Look through the material below and count the lines with the string "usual". Report only the count.

- Material provided:
○ ○ ○ ○

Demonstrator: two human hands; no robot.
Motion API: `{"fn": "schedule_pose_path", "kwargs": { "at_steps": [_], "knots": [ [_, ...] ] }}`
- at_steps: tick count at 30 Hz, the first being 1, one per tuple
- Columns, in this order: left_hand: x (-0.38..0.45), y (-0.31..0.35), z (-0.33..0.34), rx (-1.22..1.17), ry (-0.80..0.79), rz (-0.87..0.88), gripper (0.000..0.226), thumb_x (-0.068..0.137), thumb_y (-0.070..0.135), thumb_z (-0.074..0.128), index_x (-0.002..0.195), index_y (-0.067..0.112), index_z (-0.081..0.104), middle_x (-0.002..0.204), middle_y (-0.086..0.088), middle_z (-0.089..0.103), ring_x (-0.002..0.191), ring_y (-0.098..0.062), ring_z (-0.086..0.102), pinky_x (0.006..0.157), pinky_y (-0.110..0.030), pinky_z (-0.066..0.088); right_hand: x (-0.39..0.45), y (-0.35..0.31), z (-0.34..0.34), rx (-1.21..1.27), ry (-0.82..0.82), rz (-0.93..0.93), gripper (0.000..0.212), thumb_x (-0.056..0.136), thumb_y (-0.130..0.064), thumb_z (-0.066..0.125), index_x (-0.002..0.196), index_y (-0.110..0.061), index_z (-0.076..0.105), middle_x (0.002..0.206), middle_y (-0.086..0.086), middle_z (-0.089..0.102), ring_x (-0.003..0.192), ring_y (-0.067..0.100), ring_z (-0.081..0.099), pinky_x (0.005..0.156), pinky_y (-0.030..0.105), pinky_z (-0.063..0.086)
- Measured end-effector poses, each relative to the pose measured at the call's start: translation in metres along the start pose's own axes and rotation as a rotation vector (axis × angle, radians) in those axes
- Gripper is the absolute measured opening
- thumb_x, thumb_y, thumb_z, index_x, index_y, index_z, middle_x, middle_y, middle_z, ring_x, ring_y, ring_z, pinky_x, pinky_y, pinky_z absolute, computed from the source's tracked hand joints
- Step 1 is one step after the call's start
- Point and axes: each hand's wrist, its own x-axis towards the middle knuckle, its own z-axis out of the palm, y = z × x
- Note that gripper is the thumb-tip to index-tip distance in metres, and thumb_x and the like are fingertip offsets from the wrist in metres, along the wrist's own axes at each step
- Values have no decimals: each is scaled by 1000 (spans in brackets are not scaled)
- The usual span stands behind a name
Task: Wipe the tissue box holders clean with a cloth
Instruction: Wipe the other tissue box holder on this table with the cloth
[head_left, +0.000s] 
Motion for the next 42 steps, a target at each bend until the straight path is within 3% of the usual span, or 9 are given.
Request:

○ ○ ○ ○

- Result:
2